R2 score 0.8478469010117716
MAE 0.17881489551351407


### Stacking Regressor

In [29]:
step1 = ColumnTransformer(transformers=[
    ('col_tnf',OneHotEncoder(sparse_output=False,drop='first',handle_unknown='ignore'),[0,1,2])
],remainder='passthrough')


estimators = [
    ('rf', RandomForestRegressor(n_estimators=350,random_state=3,max_samples=0.5,max_features=0.75,max_depth=15)),
    ('gbdt',GradientBoostingRegressor(n_estimators=100,max_features=0.5)),
    ('xgb', XGBRegressor(n_estimators=25,learning_rate=0.3,max_depth=5))
]

step2 = StackingRegressor(estimators=estimators, final_estimator=Ridge(alpha=100))

pipe = Pipeline([
    ('step1',step1),
    ('step2',step2)
])

pipe.fit(X_train,y_train)

y_pred = pipe.predict(X_test)

print('R2 score',r2_score(y_test,y_pred))
print('MAE',mean_absolute_error(y_test,y_pred))

R2 score 0.8358685420229923
MAE 0.1805257436195798


### Model Selection: 
    - Voting Regressor, an ensemble meta-estimator, achieved performance with an R-squared score of 0.847 and MAE of 0.1787
    - Random Forest Regressor achieved the second-best performance with an R-squared score of 0.839 and MAE of 0.1833.

### Final Model:
    - We've selected Voting Regressor as the final model due to its ensemble approach and best R-squared score.

In [30]:
#voting regressor
from sklearn.ensemble import VotingRegressor,StackingRegressor

# step1 doing column transformation using one-hot-encoder in wihch dealing with categorical data  
step1 = ColumnTransformer(transformers=[
    ('col_tnf',OneHotEncoder(sparse_output=False,drop='first',handle_unknown='ignore'),[0,1,2])
],remainder='passthrough')


rf = RandomForestRegressor(n_estimators=350,random_state=3,max_samples=0.5,max_features=0.75,max_depth=15,bootstrap=True)
gbdt = GradientBoostingRegressor(n_estimators=100,max_features=0.5)
xgb = XGBRegressor(n_estimators=25,learning_rate=0.3,max_depth=5)
et = ExtraTreesRegressor(n_estimators=100,random_state=3,max_samples=0.5,max_features=0.75,max_depth=10,bootstrap=True)

# Define regression model
step2 = VotingRegressor([('rf', rf), ('gbdt', gbdt), ('xgb',xgb), ('et',et)],weights=[5,1,1,1])

# Creating a pipeline
pipe = Pipeline([
    ('step1',step1),
    ('step2',step2)
])

#Fitting the pipeline to the training data
pipe.fit(X_train,y_train)

In [32]:
#input values for prediction
#kindly use lower case for the inputs because all the values are in lower case 

new_data = pd.DataFrame({
    'name': ['hp'],
    'os': ['windows 11'],
    'processor': ['intel core i5'],
    'generation':[11],
    'ram': [8],
    'ssd': [512],
    'hdd': [0],
    'display': [15.6]
})

# Make predictions on the new data
new_data_predictions_log_scale = pipe.predict(new_data)

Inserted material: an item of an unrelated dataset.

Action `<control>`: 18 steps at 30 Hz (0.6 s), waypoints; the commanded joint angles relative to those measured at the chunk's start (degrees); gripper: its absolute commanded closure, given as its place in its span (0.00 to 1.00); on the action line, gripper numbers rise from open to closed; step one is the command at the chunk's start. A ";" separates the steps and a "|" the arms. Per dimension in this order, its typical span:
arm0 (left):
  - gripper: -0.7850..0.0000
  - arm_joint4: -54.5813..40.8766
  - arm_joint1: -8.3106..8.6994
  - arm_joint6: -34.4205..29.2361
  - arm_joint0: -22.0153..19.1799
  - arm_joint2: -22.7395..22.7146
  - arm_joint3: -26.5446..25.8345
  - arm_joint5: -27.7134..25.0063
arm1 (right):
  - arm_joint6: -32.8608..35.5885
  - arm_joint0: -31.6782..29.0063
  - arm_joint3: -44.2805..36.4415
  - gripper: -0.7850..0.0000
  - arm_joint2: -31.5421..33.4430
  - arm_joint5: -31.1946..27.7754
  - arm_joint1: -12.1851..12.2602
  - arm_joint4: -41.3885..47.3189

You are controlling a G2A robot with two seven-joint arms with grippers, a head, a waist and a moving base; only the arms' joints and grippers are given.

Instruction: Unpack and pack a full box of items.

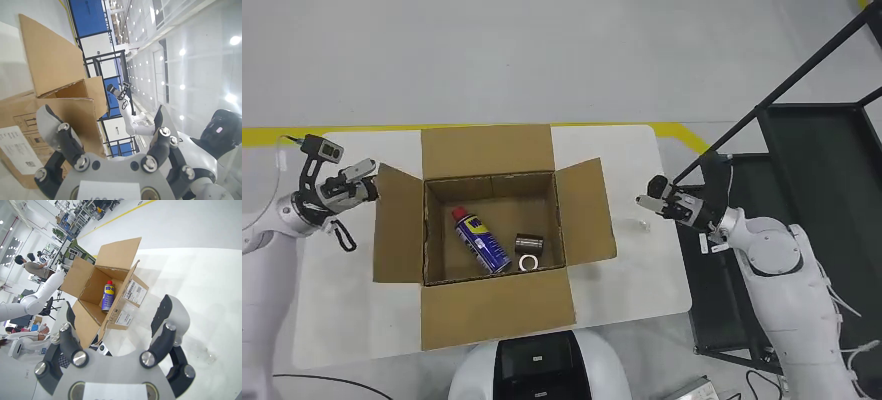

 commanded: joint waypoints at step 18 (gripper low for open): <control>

# Convert new data predictions back to the original scale
new_data_predictions_original_scale = np.exp(new_data_predictions_log_scale).round()


# Display the predictions for new data
print("Predictions for new data:") 
print(f"{new_data_predictions_original_scale[0]} INR")

Predictions for new data:
58038.0 INR


### Storing Model and Data: 
- #### To facilitate future predictions, both the trained Voting Regressor model and the dataset are saved in a Pickle (.pkl) file for later use.


In [33]:
import pickle

pickle.dump(df,open('df.pkl','wb')) #saving data into pkl file
pickle.dump(pipe,open('pipe.pkl','wb')) #saving final model in pkl file

Model is working properly and predictions are close to the original price of the product.